Why hydrogen causes steel to become brittle and crack is a big problem for engineers and researchers.
As a result of a new study from the University of Sydney, adding the chemical element molybdenum to steel reinforced with metal carbides can significantly improve its ability to capture hydrogen. The findings were published in Nature Communications.
They used an advanced microscopy technique called cryogenic atom probe tomography to directly observe the hydrogen distribution in the material.
Hydrogen embrittlement is a process in which hydrogen causes high-strength materials, such as steel, to become brittle and crack. Researchers say this is one of the biggest barriers to the transition to a hydrogen economy, as it hinders the efficient storage and transportation of hydrogen at high pressures. This makes understanding and solving the brittle problem a multi-billion dollar problem in the renewable energy market.
The future of the large-scale hydrogen economy depends largely on this issue. Hydrogen is known to be very harmful, as the smallest atom and molecule, it penetrates into the material and then cracks the material. This is not ideal for the efficient production, transportation, storage and use of hydrogen on a large scale. The researcher said.
How the process works
Molybdenum is added to steel and combined with other elements to form an extremely hard ceramic called "carbide". Carbides are often added to steel to improve its durability and strength.

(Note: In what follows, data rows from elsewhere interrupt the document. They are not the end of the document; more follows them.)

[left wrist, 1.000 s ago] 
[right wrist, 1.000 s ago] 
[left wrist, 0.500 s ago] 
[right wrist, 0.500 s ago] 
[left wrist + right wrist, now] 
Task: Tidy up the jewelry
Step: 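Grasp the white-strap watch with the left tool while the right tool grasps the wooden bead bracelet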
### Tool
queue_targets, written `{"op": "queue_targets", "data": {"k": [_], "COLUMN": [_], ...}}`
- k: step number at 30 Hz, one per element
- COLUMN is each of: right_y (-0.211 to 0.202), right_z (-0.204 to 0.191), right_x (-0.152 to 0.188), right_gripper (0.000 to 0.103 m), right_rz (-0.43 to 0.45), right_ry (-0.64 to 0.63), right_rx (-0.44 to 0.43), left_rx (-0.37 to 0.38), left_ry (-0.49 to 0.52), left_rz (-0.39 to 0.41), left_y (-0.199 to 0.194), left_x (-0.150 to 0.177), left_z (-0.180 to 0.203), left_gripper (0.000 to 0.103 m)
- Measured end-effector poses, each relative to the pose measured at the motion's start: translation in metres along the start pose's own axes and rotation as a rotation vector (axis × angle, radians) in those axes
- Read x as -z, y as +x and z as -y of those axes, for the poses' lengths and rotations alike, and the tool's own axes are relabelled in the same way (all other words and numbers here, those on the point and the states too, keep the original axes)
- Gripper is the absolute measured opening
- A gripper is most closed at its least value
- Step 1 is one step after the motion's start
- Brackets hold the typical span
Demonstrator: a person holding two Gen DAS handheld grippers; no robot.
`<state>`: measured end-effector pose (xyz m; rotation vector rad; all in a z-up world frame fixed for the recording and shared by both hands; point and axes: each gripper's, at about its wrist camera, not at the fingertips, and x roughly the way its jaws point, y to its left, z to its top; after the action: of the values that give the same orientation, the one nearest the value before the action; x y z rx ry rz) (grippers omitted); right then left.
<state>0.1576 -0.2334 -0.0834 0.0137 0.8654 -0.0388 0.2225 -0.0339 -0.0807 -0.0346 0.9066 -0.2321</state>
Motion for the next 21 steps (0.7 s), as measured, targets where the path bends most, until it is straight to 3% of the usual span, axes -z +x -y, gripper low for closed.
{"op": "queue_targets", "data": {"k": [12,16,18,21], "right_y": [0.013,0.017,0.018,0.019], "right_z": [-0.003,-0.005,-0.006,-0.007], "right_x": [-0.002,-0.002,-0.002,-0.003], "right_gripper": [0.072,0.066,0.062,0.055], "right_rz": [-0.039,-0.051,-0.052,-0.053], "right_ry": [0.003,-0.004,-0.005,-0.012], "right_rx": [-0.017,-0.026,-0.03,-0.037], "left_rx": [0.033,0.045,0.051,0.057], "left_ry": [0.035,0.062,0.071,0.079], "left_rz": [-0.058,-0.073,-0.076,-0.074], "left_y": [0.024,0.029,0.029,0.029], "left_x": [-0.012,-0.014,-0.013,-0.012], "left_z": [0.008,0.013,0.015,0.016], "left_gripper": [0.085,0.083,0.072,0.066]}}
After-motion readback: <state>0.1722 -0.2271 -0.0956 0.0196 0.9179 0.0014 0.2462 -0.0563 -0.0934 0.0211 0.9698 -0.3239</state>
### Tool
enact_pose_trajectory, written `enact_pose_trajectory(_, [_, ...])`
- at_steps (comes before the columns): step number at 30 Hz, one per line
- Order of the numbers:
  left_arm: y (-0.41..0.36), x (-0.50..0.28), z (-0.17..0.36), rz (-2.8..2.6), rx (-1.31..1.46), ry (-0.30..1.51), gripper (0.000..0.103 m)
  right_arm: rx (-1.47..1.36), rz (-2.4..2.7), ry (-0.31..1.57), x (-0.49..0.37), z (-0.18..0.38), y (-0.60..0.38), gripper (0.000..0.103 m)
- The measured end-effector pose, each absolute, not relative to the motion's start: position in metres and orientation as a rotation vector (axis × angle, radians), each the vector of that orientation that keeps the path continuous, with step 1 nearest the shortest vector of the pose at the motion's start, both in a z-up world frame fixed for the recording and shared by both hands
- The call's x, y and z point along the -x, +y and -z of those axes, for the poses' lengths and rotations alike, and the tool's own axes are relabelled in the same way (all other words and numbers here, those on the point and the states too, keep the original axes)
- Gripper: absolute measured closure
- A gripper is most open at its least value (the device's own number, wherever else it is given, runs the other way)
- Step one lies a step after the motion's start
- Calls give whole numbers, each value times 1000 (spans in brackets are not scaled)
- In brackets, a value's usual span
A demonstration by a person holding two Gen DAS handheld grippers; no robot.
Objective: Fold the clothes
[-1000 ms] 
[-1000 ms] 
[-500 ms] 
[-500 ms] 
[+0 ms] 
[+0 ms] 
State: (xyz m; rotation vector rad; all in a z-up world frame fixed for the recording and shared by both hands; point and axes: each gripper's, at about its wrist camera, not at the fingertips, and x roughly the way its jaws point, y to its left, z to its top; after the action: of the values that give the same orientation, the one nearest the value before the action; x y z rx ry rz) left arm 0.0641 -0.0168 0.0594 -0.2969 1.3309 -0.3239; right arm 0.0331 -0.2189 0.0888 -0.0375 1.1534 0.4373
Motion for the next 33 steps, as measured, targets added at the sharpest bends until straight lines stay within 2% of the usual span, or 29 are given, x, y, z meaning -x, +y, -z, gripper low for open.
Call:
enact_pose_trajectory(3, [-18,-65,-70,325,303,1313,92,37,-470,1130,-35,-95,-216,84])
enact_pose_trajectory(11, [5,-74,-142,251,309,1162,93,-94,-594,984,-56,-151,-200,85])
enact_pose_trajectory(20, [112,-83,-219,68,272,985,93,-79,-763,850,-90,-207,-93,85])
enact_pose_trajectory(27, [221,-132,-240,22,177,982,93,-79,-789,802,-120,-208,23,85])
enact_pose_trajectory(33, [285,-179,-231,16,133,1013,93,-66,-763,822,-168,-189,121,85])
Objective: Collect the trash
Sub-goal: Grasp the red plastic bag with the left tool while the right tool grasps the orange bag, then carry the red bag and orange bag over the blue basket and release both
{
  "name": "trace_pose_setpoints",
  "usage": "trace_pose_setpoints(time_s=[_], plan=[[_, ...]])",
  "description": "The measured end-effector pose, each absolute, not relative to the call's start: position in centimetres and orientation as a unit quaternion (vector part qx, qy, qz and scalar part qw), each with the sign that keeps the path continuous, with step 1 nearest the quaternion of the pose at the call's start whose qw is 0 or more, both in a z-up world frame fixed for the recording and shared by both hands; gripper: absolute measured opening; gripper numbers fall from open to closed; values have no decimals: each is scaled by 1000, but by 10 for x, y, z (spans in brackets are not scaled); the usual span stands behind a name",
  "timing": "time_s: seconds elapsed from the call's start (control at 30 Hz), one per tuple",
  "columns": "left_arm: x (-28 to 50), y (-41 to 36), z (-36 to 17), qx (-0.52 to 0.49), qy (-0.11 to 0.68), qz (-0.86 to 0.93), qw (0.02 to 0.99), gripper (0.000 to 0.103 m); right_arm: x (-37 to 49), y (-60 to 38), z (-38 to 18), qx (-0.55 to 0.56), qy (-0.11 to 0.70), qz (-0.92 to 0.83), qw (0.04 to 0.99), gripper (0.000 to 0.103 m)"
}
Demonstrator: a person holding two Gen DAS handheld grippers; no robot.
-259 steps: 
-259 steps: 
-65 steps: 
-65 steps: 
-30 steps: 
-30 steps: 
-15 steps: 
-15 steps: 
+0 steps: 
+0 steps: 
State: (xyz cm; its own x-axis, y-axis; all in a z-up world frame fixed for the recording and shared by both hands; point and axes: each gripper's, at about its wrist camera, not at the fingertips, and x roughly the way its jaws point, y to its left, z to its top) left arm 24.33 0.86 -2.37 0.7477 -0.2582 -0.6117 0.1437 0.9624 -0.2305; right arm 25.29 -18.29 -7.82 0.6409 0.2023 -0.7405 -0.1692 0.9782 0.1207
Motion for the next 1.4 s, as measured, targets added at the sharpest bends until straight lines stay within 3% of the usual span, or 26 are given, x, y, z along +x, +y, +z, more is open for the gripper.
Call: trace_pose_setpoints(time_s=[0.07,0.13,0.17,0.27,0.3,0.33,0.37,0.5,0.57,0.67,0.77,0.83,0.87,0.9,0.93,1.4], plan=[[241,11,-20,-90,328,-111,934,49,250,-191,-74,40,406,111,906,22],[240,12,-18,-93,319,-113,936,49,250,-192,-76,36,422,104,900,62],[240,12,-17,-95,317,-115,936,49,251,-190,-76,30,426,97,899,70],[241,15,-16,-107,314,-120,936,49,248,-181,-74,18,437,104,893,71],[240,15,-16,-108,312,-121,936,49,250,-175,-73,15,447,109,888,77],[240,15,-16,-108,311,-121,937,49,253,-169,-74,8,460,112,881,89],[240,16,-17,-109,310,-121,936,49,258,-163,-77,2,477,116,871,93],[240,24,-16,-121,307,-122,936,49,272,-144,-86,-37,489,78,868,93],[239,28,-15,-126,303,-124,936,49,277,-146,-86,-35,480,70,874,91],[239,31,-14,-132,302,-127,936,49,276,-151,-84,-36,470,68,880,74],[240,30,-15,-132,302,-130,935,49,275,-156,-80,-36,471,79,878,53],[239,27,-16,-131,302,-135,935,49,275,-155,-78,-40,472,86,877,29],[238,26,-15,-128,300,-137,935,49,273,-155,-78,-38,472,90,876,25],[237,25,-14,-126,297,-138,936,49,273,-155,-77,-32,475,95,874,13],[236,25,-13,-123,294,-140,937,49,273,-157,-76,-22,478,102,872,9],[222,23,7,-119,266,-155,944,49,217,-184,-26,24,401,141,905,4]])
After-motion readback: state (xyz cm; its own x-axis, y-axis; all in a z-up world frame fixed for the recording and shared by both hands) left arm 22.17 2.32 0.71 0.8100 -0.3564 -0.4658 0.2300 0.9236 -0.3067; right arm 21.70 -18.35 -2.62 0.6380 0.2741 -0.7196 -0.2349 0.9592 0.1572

Using their advanced microscopy techniques, the researchers found that the hydrogen atoms were located at the core of the carbide site, suggesting that the addition of molybdenum helped capture hydrogen. This is compared to benchmark titanium carbide steels, which do not exhibit the same hydrogen capture mechanism.
"The addition of molybdenum helps increase the presence of carbon vacancies – a defect in carbides that efficiently capture hydrogen," the researchers said. ”
The added molybdenum is only 0 percent of the total steel2%, the researchers say, is a cost-effective strategy to reduce embrittlement. Researchers believe that niobium and vanadium may also have a similar effect on steel.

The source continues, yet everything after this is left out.